Le rôle des restes des ouragans atlantiques
Trajectoire des ouragans Ida & Larry, s'échouant dans l'Atlantique-nord en septembre 2021 - via wikipedia
Nous sommes au cœur de la saison des ouragans sur l'Atlantique. Comme souvent à cette époque de l'année, les phénomènes qui se forment à l'ouest de l'Afrique finissent par être repris par la circulation océanique et terminent leur course sur le nord de l'Atlantique, après avoir touché (ou non) les Antilles, les Caraïbes ou les États-Unis.
C'est ce qui s'est passé au début du mois de septembre avec l'ouragan Ida qui a durement touché la Louisiane avant de terminer sa course sur l'est du Québec ou ces derniers jours avec l'ouragan Larry qui a fini sa course sur Terre-Neuve, jusqu'au sud du Groenland.
Trajectoire de l'ouragan Larry du 9 au 12 septembre 2021, terminant au sud du Groenland - via tropicaltidbits.com
Sur l'animation ci-dessus, on observe que l'ex-ouragan Larry remonte sur Terre-Neuve avant d'évoluer en dépression très dynamique au sud immédiat du Groenland. Si ces phénomènes ne sont plus à état d'ouragan en arrivant sur cette zone septentrionale de l'Atlantique, ils possèdent encore quelques caractères tropicaux avec des masses d'air excessivement douces et chargées en humidité.
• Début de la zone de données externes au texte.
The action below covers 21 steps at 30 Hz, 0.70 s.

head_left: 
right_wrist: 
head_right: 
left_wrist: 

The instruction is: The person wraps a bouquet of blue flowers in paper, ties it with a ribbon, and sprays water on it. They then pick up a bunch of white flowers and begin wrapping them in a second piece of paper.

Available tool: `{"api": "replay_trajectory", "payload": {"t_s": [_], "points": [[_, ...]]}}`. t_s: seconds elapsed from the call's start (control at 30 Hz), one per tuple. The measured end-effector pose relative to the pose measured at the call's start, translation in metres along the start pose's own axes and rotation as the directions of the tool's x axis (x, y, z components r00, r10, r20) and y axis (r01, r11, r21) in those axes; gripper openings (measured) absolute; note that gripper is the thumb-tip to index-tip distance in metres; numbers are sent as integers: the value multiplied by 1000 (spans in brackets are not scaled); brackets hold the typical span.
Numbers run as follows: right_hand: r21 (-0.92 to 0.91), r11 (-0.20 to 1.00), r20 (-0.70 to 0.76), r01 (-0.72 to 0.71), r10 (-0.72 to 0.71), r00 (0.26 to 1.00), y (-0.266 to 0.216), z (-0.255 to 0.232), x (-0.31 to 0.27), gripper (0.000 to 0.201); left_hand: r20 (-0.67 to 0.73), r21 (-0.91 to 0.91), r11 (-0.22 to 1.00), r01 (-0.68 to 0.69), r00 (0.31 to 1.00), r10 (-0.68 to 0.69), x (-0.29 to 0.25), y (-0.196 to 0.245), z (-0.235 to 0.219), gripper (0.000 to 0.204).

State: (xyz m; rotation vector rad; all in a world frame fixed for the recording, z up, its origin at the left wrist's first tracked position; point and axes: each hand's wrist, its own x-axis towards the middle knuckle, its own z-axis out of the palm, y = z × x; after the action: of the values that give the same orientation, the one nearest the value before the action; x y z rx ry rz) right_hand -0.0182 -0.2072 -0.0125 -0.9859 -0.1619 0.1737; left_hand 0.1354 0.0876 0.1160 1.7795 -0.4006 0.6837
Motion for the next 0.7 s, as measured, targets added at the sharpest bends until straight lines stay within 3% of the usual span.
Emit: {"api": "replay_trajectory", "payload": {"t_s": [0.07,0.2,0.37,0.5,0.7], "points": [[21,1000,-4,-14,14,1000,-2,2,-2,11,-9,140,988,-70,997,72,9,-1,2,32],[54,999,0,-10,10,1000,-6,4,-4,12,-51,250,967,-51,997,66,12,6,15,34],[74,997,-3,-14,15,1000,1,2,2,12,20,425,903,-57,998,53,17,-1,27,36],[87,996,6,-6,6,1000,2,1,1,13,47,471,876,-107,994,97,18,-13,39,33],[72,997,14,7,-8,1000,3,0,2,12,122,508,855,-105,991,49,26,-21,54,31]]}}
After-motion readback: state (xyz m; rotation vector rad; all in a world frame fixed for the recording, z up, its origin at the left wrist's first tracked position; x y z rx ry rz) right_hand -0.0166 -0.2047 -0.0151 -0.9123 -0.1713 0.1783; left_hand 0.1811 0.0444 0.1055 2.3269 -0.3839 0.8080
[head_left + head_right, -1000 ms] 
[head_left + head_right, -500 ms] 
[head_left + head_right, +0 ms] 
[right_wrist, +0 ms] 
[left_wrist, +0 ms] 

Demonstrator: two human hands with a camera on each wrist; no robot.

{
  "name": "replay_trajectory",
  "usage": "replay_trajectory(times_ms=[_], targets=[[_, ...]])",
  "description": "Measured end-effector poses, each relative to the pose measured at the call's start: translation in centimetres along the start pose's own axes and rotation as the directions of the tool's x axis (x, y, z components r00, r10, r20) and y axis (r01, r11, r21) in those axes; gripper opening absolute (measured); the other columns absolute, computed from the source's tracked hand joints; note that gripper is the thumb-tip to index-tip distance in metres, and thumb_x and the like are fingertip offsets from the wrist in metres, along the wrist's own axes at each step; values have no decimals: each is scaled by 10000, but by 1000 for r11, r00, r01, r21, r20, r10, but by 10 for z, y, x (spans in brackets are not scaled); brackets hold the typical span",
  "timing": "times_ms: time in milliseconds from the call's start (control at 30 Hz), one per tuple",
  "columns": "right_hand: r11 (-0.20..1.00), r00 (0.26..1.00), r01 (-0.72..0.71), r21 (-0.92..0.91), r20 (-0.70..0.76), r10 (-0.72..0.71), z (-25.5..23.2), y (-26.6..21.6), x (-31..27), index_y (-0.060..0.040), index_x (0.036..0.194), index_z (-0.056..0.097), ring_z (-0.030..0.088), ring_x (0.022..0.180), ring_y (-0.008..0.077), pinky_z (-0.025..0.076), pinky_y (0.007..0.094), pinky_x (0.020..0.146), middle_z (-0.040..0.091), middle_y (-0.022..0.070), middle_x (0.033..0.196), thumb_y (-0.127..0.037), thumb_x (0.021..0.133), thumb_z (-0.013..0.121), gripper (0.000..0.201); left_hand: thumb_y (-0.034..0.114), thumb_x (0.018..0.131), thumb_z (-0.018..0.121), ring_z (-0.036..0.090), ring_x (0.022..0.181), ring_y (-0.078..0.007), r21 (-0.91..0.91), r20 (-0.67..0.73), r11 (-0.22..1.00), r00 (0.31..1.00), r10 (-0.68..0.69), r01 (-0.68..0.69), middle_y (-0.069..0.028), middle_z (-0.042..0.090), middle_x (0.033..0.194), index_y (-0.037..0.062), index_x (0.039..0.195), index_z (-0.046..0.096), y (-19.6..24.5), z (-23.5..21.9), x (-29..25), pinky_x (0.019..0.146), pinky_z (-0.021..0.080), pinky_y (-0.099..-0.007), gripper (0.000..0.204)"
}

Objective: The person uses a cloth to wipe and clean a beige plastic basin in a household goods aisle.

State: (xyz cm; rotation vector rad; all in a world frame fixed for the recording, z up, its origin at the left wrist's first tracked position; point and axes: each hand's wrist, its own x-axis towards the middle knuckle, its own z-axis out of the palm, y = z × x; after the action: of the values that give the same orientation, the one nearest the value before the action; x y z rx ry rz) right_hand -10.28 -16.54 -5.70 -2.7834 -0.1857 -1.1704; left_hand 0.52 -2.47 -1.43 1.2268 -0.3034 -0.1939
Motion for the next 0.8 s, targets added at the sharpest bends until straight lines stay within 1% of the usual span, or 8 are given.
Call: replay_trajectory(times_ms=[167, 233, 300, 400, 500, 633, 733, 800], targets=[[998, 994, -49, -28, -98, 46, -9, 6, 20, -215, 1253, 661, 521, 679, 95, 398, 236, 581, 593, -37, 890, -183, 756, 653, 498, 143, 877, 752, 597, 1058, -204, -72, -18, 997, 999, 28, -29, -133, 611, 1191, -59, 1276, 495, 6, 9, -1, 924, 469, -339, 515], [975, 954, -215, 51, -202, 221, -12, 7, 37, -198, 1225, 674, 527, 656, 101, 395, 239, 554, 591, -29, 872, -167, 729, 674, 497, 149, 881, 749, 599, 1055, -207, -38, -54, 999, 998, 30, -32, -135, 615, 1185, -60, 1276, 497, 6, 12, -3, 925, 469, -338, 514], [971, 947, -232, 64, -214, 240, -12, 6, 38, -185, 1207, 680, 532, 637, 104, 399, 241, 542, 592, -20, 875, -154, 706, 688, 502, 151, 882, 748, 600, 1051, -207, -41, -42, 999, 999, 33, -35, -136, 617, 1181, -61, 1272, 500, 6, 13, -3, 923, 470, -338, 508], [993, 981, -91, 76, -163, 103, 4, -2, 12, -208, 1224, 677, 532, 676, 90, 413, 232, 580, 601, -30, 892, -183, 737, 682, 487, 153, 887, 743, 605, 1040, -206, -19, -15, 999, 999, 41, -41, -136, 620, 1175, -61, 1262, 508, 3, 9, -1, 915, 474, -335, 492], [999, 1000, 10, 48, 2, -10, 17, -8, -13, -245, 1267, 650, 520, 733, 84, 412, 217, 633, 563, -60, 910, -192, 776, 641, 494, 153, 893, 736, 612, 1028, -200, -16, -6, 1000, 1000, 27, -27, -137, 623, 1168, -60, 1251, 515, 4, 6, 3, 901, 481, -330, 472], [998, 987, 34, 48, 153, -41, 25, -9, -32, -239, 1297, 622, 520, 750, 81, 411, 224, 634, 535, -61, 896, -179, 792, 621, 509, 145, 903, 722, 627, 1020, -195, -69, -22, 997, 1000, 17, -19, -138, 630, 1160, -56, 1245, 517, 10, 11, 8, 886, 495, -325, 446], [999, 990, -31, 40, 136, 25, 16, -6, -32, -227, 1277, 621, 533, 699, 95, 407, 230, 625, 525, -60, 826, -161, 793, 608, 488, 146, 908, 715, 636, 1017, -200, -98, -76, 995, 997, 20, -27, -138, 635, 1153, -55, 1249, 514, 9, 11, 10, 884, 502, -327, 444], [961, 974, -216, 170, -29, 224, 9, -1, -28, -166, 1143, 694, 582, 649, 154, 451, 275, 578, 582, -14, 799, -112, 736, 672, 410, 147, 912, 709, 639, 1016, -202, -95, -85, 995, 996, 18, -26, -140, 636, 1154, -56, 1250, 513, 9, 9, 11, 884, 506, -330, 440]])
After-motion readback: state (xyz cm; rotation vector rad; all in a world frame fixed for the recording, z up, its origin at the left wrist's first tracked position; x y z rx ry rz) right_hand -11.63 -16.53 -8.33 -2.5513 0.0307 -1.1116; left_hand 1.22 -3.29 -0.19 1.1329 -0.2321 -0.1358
Températures à 850 hPa sur l'Atlantique et l'Europe le samedi 11 septembre 2021 - via ECMWF
Dans le cas de Larry, les températures à 850 hPa (vers 1500m d'altitude) atteignaient 16 à 20°C au sud presque immédiat du Groenland, des niveaux très inhabituels pour des latitudes aussi élevées. Ce soulèvement d'air anormalement doux et humide vient perturber les modèles de prévision, qui ont du mal à anticiper le rôle de ces masses d'air sur l'activité dépressionnaire nord-atlantique. Or, les dépressions qui circulent sur cette zone géographique ont une répercussion sur la météo européenne, notamment sur le nord et l'ouest du continent.
Chaque année à la même période, les restes des ouragans atlantiques tendent à entraîner une baisse de la fiabilité des prévisions météo sur le nord-ouest de l'Europe. Celle-ci est plus ou moins nette selon les saisons (en fonction de l'activité cyclonique) mais c'est une problématique bien connue des météorologues.
Trafic aérien réduit : un impact également ?
Comparaison du trafic aérien mondial en 2019 et en 2020 - via Le Parisien
Tous les avions de ligne disposent de sondes météorologiques fournissant des relevés en temps réel, qui sont utilisées et injectées dans les modèles de prévisions. Or, le trafic aérien s'est effondré depuis l'apparition du covid-19 et il n'a retrouvé ses niveaux d'avant de crise. On estime que le trafic aérien mondial actuel reste 2 à 3 fois inférieur au trafic aérien d'avant-covid. Il y a donc une perte non-négligeable de données météorologiques.
Il est toutefois important de préciser que ce paramètre est sans doute celui qui joue le moins dans la fiabilité des prévisions météo actuelles. En effet, les données des avions ne représentent qu'une infime partie des relevés dont nous disposons. De nos jours, les données des stations au sol et celles des satellites sont les plus précieuses - et celles-ci n'ont pas été affectées par la pandémie.